Summary: | 碩士 === 輔仁大學 === 資訊工程學系 === 99 === Software failures may lead to lose important data. Therefore, how to handle software failures
is a very important issue. There are many studies attempting to solve software failures.
Checkpoint is a technique which is used to improve fault-tolerant in software. When
a program is running, certain program states and information are stored in a checkpoint at
an appropriate time. If a software failure occurs, the program rolls back to the checkpoint
to re-execute. The program re-executes from the last interrupt time by restoring to earlier
states. Checkpoint can save more time than restarting the program.

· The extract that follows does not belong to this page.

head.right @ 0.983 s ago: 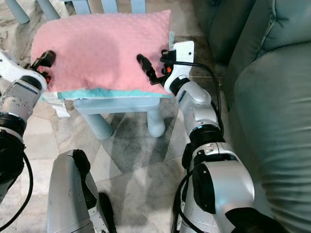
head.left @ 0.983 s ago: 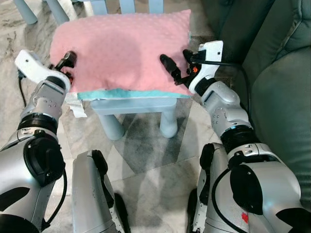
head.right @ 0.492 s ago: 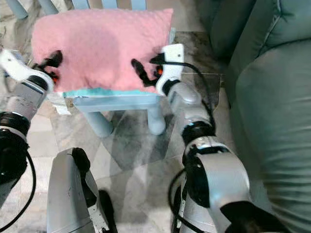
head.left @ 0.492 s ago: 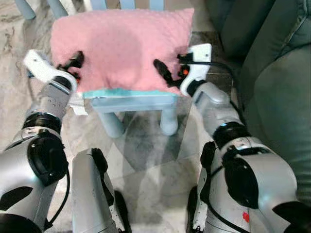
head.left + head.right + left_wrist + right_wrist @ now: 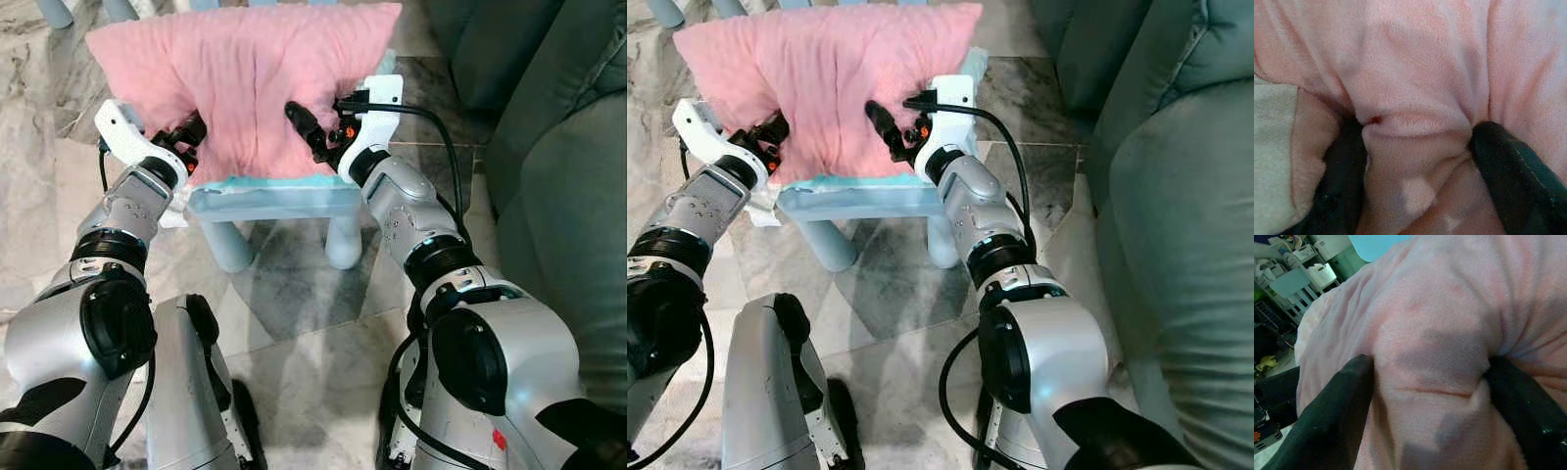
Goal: Move the pillow to the sofa
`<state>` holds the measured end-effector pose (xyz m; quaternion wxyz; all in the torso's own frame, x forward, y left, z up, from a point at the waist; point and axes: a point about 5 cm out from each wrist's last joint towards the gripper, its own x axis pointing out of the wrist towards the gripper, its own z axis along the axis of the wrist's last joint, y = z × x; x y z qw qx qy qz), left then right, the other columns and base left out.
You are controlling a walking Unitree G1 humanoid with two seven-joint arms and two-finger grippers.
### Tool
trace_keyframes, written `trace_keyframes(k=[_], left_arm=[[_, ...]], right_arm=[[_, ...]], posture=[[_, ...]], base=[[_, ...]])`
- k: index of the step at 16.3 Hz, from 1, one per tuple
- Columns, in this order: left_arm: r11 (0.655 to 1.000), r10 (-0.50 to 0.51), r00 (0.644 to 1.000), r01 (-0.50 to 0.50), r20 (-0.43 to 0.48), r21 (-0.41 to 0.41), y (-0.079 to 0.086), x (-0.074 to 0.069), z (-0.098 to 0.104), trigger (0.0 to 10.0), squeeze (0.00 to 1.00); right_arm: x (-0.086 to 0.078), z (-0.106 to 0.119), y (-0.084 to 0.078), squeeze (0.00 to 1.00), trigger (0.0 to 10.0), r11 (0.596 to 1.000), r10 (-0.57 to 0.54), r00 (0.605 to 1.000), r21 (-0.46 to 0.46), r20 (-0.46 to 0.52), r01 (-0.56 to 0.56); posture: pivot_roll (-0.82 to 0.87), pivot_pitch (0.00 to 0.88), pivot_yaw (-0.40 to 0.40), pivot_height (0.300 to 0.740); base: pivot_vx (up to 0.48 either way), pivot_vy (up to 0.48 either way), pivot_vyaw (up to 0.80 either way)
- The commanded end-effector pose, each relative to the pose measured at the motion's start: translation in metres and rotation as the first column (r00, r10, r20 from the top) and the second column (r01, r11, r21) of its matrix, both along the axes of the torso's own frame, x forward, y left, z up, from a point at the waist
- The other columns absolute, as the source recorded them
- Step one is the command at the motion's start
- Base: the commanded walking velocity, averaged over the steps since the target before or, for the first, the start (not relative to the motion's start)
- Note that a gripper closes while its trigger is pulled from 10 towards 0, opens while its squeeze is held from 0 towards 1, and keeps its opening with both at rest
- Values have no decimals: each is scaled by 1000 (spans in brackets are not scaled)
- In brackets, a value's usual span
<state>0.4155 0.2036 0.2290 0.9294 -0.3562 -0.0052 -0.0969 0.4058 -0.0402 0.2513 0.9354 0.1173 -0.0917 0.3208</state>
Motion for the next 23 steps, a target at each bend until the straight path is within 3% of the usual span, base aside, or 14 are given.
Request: trace_keyframes(k=[1,11,16,21,22,23], left_arm=[[995,-93,995,94,-36,27,-20,0,-12,0,0],[998,-62,998,62,-21,25,-14,-3,-18,0,0],[997,-72,997,72,37,23,-16,-3,-15,0,0],[973,-81,991,56,107,223,-15,-6,-17,0,0],[939,-86,985,30,149,344,-15,-8,-16,0,0],[919,-61,982,-15,180,393,-11,-11,-16,0,0]], right_arm=[[-7,-11,19,0,0,997,78,996,-18,-36,-79],[-8,-27,14,0,0,997,63,996,-43,-70,-66],[-9,-28,15,0,0,996,70,995,-48,-67,-73],[-10,-29,13,0,0,994,95,995,-59,-39,-97],[-10,-29,11,0,0,993,97,995,-59,-30,-98],[-10,-28,8,0,0,993,95,995,-63,-16,-96]], posture=[[11,398,54,399],[5,405,50,399],[2,406,49,399],[-8,397,38,399],[-5,391,35,399],[-4,377,33,399]], base=[[0,0,0],[0,0,0],[0,0,0],[0,0,0],[0,0,0],[0,0,0]])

There are many researches using checkpoint recovery mechanisms. But most recovery
mechanisms restore the program states to a recent checkpoint and re-execute in a new
process when the program failure occurs. This type of recovery mechanisms handles to
unexpected errors on the program runtime such as transient errors. If the program crash
is caused by the user input wrong data, the wrong data is still exist even rolls back to the
recent checkpoint, it can crash, roll back, crash, roll back…, the program and recovery
mechanisms will into a infinite loop.
This thesis proves a multi-checkpoint recovery system to handle wrong data by user
input, and our recovery system do not need to re-compile the program. This recovery
system makes a checkpoint for the program while user input a data. Each program may
not have only one data input, so that many checkpoints may belong to a program. If a user
input data cause the program to crash, recovery system will show the information which is
the past data by the user input. This information can let users to consider which input data
caused the program to crash, and then user chooses the input of checkpoint, rolls back to
input a new data. The program can avoid the same error to occur again.
|